**TASK OBJECTIVE:**
Your task is to write out the lines from the line containing "(395, 414): 64" through the last line of the material, exactly.

**THE DATA:**
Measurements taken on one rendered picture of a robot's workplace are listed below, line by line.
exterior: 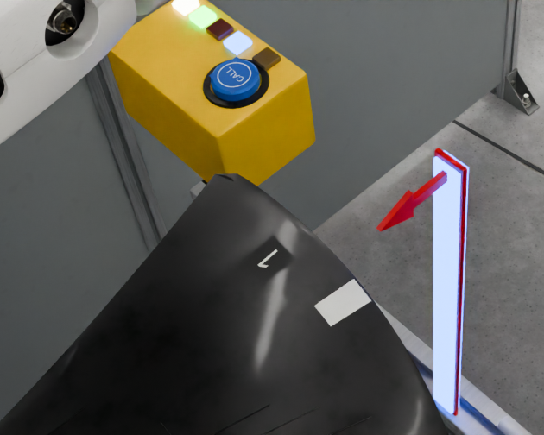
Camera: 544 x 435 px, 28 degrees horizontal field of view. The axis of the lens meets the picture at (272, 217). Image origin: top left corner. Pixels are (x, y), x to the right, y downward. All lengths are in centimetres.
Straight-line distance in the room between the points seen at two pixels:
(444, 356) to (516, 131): 144
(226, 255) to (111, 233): 102
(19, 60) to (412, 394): 38
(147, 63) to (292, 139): 14
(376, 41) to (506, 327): 56
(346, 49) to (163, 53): 90
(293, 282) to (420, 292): 139
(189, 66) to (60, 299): 83
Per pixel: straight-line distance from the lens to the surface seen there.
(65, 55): 35
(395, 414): 64
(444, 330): 84
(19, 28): 33
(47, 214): 156
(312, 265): 66
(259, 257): 65
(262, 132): 90
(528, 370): 196
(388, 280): 205
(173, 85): 91
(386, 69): 193
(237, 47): 92
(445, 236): 73
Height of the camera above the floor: 171
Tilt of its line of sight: 53 degrees down
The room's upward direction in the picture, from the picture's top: 11 degrees counter-clockwise

**COMPLETED EXERCISE:**
(395, 414): 64
(444, 330): 84
(19, 28): 33
(47, 214): 156
(312, 265): 66
(259, 257): 65
(262, 132): 90
(528, 370): 196
(388, 280): 205
(173, 85): 91
(386, 69): 193
(237, 47): 92
(445, 236): 73
Height of the camera above the floor: 171
Tilt of its line of sight: 53 degrees down
The room's upward direction in the picture, from the picture's top: 11 degrees counter-clockwise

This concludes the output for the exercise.